• **INSTRUCTIONS FOR THE TASK**:
Look through the material below for "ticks". Copy every line that contains it.

━━━━━━━━━━━━━━━━

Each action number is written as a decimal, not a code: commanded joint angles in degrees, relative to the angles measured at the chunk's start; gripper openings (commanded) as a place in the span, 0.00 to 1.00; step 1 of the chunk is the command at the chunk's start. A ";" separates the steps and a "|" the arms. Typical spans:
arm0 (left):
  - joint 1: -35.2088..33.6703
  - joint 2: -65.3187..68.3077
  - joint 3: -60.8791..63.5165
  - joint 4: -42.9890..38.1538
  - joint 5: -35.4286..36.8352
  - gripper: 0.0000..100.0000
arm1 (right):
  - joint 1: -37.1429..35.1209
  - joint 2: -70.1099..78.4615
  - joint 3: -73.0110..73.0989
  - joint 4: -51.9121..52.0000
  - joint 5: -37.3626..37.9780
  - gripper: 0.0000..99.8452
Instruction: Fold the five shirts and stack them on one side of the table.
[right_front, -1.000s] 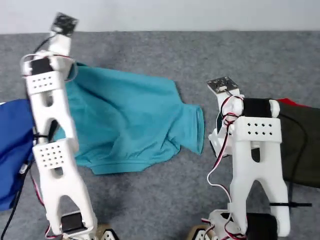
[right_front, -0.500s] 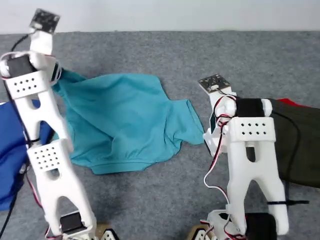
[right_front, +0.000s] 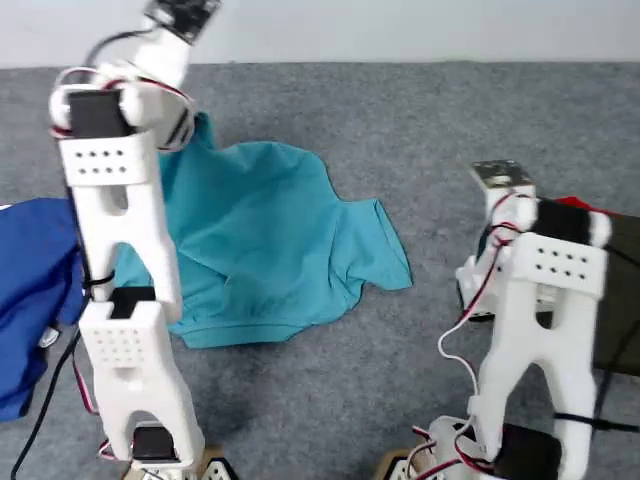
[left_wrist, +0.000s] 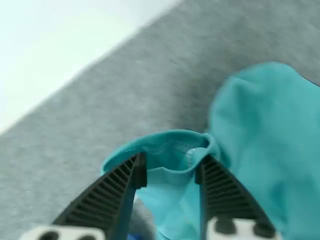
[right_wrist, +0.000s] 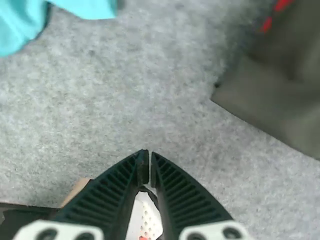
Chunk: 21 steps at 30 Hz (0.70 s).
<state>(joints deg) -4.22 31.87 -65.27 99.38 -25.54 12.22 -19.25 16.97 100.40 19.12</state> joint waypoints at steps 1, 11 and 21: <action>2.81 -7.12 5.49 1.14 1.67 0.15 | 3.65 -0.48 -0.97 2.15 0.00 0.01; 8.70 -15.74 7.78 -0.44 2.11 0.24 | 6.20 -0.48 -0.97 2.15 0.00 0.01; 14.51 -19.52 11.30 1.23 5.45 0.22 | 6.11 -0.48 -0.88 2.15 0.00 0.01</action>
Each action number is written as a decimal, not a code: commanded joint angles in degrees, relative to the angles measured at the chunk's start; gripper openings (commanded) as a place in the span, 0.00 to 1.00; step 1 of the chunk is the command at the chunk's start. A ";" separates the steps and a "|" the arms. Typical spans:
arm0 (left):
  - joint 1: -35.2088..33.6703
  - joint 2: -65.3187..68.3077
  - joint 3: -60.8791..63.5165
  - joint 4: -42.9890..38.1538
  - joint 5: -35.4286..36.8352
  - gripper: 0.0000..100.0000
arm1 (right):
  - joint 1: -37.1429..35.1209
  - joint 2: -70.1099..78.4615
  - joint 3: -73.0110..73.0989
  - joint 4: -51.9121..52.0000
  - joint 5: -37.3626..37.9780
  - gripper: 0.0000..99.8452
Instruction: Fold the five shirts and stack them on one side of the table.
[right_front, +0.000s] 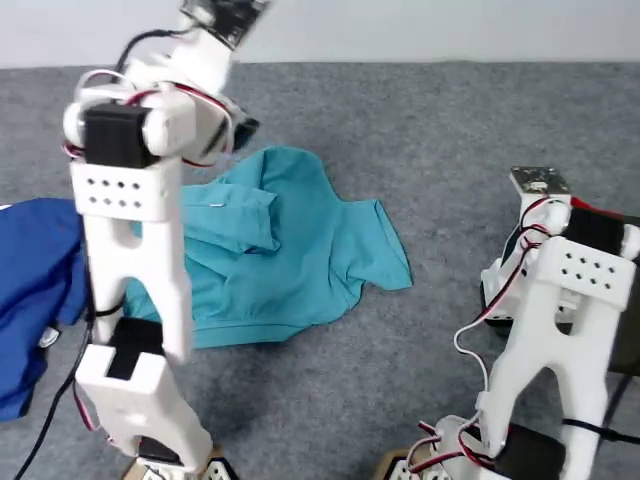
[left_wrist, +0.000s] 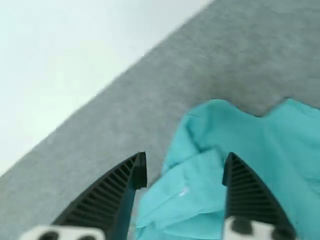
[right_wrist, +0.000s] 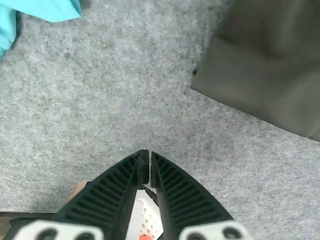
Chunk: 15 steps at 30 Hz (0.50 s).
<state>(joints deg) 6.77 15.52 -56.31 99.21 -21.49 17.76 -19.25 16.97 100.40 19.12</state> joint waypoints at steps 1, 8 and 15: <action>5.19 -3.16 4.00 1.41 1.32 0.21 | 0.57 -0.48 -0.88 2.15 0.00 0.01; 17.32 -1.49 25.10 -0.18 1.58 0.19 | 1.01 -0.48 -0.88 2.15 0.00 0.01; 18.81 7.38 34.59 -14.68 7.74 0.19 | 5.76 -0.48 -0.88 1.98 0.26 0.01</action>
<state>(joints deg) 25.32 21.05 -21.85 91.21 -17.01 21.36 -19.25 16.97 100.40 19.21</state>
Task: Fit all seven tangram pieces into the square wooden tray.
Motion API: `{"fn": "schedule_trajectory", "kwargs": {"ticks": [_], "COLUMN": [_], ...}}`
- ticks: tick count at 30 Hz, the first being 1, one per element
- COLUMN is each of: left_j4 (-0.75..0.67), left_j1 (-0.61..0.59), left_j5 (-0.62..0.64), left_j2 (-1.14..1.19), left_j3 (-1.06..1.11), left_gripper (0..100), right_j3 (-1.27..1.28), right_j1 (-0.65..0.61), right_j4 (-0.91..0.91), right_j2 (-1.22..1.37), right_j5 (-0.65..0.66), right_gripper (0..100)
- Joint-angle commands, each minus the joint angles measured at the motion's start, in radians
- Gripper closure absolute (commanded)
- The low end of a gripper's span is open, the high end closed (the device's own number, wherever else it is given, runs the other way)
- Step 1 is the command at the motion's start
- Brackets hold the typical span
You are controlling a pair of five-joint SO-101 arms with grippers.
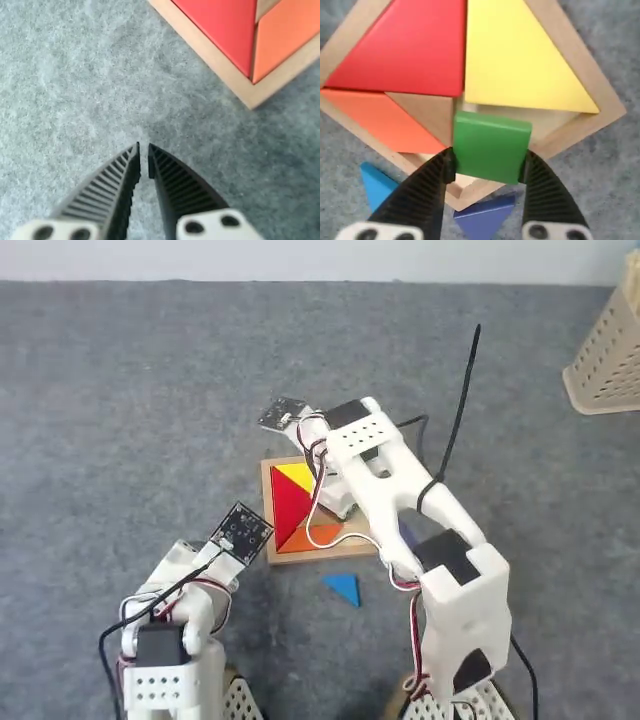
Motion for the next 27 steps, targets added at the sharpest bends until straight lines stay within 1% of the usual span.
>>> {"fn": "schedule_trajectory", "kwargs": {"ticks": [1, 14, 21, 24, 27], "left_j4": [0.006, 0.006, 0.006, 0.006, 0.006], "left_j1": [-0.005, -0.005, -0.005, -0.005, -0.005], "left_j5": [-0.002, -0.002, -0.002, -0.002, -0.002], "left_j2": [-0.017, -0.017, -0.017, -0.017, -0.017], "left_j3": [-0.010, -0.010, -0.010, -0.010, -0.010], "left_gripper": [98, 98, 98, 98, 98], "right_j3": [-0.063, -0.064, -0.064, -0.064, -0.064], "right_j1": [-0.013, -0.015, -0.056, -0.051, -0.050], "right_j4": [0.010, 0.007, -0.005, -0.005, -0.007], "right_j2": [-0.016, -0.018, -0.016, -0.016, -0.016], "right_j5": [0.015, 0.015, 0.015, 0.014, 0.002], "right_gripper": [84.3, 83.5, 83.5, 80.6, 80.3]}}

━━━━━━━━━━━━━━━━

• **WORKED SOLUTION**:
Motion API: `{"fn": "schedule_trajectory", "kwargs": {"ticks": [_], "COLUMN": [_], ...}}`
- ticks: tick count at 30 Hz, the first being 1, one per element
>>> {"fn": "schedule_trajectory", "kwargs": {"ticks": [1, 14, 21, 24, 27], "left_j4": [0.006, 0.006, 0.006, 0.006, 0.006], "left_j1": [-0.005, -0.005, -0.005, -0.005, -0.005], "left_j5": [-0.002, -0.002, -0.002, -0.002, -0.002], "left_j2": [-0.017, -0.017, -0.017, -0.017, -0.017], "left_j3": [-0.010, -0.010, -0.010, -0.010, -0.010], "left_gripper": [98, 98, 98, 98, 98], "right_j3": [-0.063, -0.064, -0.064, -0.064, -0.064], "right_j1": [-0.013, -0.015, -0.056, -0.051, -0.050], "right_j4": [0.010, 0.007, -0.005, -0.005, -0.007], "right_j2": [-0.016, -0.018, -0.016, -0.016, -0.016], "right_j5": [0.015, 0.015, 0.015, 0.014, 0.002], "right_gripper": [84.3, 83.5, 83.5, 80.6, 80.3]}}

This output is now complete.